O preço era claro: ajudá-la a restaurar sua essência espiritual, mesmo que isso prejudicasse sua própria cultivação. Era, portanto, uma troca de interesses.
Agora, Qiu Changtian declarava espontaneamente que não precisava antecipar o casamento (ou seja, não exigia que a família Xu cumprisse suas promessas antes), mas ainda assim estava disposto a ajudar Xu Yinglian...
Suas palavras eram tão magnânimas que até Xu Yinglian mordeu o lábio, sem conseguir responder.
Se Qiu Changtian não tivesse se manifestado, mesmo sem confiança para convencer Xu Changqing, ela ao menos teria coragem para protestar.
Mas o irmão tomou a iniciativa de protegê-la, impedindo o casamento antecipado; ela não podia se opor, senão pareceria ingrata e insensível.
Xu Changqing permaneceu em silêncio por muito tempo, suspirou e disse:
“O casamento não precisa ser antecipado. Mas a partir de hoje, Qiu Changtian receberá da família Xu de Tianan todos os benefícios destinados ao consorte de Yinglian.”
“Excelente”, o Mestre Ziwei sorriu tocando a barba.
O sentido era claro: mesmo que não queiram casar de imediato, os recursos que cabem a Qiu Changtian serão entregues antecipadamente, pois a família Xu de Tianan também preza por sua reputação.
Xu Yinglian, contudo, pensava em outra coisa:
Se tudo será conforme os padrões de companheiros, isso significa que, ao visitar a família, o irmão terá de me acompanhar?
Na cerimônia ancestral da família Xu, ele deverá, como esposo, recitar os textos comigo?
E até mesmo à noite, hospedados na casa familiar, talvez só nos deem um quarto, uma cama, uma coberta...
Isto!
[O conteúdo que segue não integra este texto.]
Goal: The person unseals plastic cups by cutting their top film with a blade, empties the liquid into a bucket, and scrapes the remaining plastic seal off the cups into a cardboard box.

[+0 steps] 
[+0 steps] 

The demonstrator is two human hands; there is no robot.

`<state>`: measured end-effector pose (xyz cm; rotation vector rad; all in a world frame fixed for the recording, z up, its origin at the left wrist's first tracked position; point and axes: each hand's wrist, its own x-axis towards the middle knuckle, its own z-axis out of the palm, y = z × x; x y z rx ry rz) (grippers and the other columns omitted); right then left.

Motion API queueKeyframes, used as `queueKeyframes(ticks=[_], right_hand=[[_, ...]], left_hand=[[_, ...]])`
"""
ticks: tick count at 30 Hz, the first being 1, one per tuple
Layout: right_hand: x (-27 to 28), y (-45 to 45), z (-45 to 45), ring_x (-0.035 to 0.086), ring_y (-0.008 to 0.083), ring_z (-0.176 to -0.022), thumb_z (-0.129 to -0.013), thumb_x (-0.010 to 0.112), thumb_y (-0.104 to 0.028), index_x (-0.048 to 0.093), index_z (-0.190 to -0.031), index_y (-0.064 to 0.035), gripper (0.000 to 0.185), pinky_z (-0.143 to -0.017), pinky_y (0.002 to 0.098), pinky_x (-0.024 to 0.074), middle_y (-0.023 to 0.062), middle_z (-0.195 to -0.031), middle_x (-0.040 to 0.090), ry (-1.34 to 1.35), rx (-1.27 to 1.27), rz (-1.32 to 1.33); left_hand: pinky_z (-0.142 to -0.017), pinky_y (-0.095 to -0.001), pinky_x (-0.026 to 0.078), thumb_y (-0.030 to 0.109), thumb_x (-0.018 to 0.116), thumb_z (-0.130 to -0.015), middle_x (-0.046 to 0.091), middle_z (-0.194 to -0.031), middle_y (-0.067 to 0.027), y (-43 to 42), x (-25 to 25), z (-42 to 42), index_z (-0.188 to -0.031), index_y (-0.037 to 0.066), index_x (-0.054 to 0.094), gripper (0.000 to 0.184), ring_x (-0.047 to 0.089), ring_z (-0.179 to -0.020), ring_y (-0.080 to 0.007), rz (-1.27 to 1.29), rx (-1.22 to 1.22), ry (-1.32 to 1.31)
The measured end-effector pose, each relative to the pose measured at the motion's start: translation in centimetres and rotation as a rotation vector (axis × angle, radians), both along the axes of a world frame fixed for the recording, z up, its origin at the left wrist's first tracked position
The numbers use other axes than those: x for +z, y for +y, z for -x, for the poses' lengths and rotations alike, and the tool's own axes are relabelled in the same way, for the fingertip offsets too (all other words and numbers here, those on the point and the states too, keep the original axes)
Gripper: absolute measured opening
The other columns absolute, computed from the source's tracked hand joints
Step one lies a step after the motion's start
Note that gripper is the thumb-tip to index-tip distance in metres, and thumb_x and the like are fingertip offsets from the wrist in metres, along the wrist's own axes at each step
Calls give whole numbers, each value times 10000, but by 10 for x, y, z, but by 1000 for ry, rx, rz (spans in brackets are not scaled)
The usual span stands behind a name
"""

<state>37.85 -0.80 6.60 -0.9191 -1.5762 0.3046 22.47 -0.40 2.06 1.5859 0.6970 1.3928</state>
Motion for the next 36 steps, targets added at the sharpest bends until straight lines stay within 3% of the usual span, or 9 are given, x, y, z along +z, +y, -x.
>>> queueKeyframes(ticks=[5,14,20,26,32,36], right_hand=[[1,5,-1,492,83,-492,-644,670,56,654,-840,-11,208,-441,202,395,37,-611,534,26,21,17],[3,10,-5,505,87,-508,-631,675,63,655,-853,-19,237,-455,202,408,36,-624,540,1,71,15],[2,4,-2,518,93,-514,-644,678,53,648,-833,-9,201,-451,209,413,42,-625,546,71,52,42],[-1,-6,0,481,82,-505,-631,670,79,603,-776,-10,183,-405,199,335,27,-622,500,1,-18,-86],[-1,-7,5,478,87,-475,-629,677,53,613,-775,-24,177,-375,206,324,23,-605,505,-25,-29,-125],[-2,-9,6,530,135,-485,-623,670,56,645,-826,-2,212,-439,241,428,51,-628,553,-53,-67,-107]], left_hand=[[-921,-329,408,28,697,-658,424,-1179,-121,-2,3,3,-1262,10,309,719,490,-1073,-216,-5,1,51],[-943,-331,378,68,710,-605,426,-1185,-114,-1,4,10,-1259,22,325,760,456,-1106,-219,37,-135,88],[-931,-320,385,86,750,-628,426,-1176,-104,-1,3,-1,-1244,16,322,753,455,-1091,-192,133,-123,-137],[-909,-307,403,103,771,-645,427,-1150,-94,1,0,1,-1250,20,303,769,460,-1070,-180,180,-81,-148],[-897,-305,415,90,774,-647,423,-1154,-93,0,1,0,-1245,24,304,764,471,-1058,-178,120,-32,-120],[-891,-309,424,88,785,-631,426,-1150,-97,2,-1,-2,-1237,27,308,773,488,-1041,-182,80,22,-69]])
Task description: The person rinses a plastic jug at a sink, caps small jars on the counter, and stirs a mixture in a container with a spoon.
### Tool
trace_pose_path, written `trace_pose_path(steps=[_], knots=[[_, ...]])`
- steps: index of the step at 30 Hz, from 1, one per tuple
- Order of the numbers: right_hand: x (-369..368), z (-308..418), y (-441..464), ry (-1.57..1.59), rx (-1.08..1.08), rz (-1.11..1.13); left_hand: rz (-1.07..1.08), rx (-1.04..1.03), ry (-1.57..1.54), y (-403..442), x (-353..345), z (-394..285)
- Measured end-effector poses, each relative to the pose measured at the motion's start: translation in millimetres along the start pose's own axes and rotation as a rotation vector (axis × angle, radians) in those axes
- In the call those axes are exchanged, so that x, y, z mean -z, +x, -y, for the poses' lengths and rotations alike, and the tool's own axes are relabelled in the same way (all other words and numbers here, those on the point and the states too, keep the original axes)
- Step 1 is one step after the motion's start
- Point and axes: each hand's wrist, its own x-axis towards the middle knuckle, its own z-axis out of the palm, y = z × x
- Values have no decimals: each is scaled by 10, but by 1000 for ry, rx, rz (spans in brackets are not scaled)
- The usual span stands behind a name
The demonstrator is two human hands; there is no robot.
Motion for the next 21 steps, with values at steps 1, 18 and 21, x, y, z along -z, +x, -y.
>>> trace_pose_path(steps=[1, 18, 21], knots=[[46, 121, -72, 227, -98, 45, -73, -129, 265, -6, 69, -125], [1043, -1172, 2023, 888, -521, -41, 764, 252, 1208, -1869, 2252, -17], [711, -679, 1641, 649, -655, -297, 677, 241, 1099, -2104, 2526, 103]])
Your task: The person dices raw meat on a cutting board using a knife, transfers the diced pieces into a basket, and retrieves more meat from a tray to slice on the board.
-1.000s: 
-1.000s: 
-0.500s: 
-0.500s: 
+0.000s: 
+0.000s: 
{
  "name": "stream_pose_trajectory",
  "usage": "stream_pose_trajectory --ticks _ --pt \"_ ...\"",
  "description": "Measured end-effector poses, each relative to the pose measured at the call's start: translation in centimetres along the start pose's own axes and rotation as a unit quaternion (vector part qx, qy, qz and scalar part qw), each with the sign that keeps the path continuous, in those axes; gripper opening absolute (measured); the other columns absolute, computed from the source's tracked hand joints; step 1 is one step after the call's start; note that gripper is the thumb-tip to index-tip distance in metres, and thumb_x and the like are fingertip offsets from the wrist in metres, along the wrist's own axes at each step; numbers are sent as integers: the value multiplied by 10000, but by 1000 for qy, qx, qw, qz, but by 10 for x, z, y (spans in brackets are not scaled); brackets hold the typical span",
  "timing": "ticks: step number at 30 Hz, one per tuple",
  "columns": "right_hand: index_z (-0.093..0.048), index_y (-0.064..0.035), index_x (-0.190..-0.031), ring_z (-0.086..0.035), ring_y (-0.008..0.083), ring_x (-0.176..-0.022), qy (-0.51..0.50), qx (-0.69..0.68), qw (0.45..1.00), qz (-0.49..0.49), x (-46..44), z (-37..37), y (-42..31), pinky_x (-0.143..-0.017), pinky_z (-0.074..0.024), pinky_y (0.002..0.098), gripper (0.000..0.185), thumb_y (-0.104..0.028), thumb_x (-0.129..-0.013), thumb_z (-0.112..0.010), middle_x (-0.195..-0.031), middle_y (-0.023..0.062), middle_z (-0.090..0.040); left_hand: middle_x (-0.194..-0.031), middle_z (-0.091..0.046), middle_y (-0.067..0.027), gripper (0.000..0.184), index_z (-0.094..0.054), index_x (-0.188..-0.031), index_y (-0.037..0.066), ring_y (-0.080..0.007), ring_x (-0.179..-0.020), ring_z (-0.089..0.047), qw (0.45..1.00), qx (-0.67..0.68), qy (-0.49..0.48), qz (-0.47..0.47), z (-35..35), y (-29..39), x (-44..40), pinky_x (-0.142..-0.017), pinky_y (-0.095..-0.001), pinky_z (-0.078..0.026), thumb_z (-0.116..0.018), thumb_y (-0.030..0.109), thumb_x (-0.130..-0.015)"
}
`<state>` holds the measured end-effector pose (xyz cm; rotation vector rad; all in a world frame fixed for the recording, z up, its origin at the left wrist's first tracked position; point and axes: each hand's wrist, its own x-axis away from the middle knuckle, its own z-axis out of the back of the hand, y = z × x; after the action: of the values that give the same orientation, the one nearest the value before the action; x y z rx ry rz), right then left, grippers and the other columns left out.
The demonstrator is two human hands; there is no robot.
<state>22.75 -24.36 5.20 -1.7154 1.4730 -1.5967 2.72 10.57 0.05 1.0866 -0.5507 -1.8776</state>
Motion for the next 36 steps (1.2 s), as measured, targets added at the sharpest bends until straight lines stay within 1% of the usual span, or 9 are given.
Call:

Isto significa “sem o nome de marido e mulher, mas com a realidade de tal união”!
Ao pensar nisso, sentiu-se ainda mais constrangida.
Mas, no fim das contas, era culpa dela por não conseguir manter o próprio coração espiritual, tendo que depender do irmão para ajudá-la.
Se exigisse mais, seria realmente insensata.
Por isso, Xu Yinglian permaneceu calada, sem concordar nem se opor, demonstrando apenas teimosia.
Quanto ao Mestre Ziwei e Xu Changqing, ignoraram completamente a atitude dela, decidindo tudo em poucas palavras.
Ao sair do Palácio Yuxu, Xu Yinglian conseguiu enfim acalmar a vergonha e a raiva, perguntando resignada:
“Então, irmão, como pretende me ajudar a fortalecer o coração espiritual?”
“Ou melhor, você sempre soube que minha fraqueza vinha do fato de estar há tanto tempo atrás de você.”
“Há algum método para eu me tornar mais forte rapidamente?”
“Tenho meus meios”, respondeu Qiu Changtian com tranquilidade. “Basta que siga minhas orientações.”
Xu Yinglian respirou fundo, entendendo que aquilo era uma questão de vida ou morte, e não podia se deixar levar pelo temperamento. Assim, assentiu:
“Está bem.”
Qiu Changtian acenou com autoridade e disse:
“Vamos, precisamos voltar a Jinling para nos preparar.”
“Preparar o quê?”, perguntou Xu Yinglian, subindo na luz da espada.
“Preparar para desafiar todos os discípulos de Kunlun”, respondeu Qiu Changtian, com naturalidade.